The Man Who Sold the Moon? A private space company's chief, Robert Bigelow of Bigelow Aerospace Inc., called for the Federal Aviation Administration to allow property rights for lunar mining, at a Tuesday NASA briefing.
The North Las Vegas, Nevada-based firm already has a contract, announced in January, to provide the U.S. space agency with an experimental inflatable habitat for the International Space Station in 2015.
Now Bigelow, 69, wants private space companies (such as his own and Elon Musk's SpaceX rocket firm) to take a larger role in expanding NASA's astronaut explorations to beyond the space station's orbit. (See "Moon Exploration.")
And he wants the U.S. government to offer those firms a potential payoff—rights to mine the moon, echoing recent calls to mine asteroids. "The time has come to get serious about lunar property rights," said Bigelow, speaking at a briefing with NASA manned spaceflight chief William Gerstenmaier.
Moon Base Miners
"Ultimately, permanent lunar bases will have to be anchored to permanent commercial facilities," he said. "Without property rights there will be no justification for investment and the risk to life."

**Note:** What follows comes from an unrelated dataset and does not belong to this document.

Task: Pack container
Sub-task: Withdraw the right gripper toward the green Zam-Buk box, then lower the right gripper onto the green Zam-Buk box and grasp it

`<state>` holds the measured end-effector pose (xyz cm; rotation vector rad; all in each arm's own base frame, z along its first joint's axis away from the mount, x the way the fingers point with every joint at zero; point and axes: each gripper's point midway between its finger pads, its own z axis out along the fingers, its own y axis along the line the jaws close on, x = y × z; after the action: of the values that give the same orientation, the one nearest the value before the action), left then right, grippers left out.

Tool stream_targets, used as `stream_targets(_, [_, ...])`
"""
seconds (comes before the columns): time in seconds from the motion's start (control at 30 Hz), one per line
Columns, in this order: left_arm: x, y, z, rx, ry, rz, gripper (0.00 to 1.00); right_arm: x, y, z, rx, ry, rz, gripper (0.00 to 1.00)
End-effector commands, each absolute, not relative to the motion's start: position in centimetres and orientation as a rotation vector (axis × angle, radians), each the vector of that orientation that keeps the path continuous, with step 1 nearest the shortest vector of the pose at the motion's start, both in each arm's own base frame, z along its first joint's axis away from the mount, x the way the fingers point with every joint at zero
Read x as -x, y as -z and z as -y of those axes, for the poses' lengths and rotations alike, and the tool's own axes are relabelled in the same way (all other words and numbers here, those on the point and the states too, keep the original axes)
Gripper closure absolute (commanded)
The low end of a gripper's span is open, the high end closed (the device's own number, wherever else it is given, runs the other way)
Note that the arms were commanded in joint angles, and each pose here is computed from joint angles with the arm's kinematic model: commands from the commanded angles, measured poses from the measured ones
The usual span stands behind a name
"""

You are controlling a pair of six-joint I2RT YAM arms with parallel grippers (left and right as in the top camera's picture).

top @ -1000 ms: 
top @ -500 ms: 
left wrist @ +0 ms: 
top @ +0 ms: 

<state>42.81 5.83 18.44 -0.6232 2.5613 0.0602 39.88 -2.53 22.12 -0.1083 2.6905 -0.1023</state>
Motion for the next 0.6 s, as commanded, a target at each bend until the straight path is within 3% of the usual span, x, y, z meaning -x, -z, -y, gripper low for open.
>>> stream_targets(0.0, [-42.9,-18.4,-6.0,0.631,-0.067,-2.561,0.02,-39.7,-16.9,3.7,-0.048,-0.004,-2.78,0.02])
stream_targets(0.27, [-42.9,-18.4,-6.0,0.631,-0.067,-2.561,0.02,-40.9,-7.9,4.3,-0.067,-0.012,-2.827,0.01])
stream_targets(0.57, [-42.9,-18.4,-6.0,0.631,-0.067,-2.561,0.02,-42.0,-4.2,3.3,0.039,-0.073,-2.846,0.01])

According to the FAA, however, the agency only regulates launches and reentries of rockets from orbit, and doesn't oversee activities of spacecraft. The latest U.S. Commercial Space Act doesn't mention lunar mining.
Bigelow Aerospace attorney Mike Gold, however, maintained that the agency's oversight of launches made it the right place to start asking for permission to mine the moon.
Asteroid Mining on the Moon
In recent years, a number of nascent asteroid-mining firms such as Planetary Resources, Inc. of Bellevue, Washington, have announced plans to prospect space rocks orbiting near Earth for rare earths or platinum. (See "Asteroid Mining Metal Abundance.")
"Asteroids have been hitting the moon for a long time, especially on the back side," Bigelow said at the briefing, arguing that mining rare earths and other valuable resources would be even easier on the lunar surface.
He described future miners at these asteroid impact sites as "just walking around, picking stuff up from the ground."
An inflatable moon base designed by his firm would land itself, in his view, after assembly in orbit around the moon.
Lunar Rights Conundrum
Leaving aside the costs of moon rockets and the return of heavy minerals from the moon to Earth, a number of legal obstacles stands in the way of moon miners, says space law expert James Dunstan of Mobius Legal Group in Springfield, Virginia.
Space exploration advocates have called for lunar property rights since the days of the moon landings. However, the Outer Space Treaty prohibits nations from claiming territorial rights on the moon, which is widely seen as precluding them from awarding property rights to lunar resources.
Gold argued that the treaty, signed by the major space-faring nations, does allow for property rights claims, something to be examined in the opinion the firm plans to request from the FAA.
Dunstan is dubious, however, saying, "While Bigelow may be trying to force the U.S. government's hand by seeking an opinion from the FAA, the FAA cannot (and my guess is would not) render an opinion as to the legality of mining the moon."
Private Space Partnerships
Bigelow's announcement came amid the release of the second half of a report, requested from the firm by NASA, on whether the space agency should seek commercial partners to explore beyond Earth's orbit.
NASA already has a partnership with two commercial firms to supply the International Space Station, an effort widely seen as a success in the space community.
In remarks that implied criticism of NASA's plans to test-fly its own large astronaut rockets in 2017 and 2021, Bigelow said the report called for NASA to instead use commercial rockets to explore the moon and asteroids.
NASA announced a plan last year to retrieve a small asteroid and park it in orbit around the moon as soon as 2021. Bigelow said private space firms and the space agency would both benefit by cooperating on such missions to a greater extent.
"We'll look very carefully at all the recommendations in the report," Gerstenmaier said at the briefing. He saw such partnerships, at this point in time, "starting small."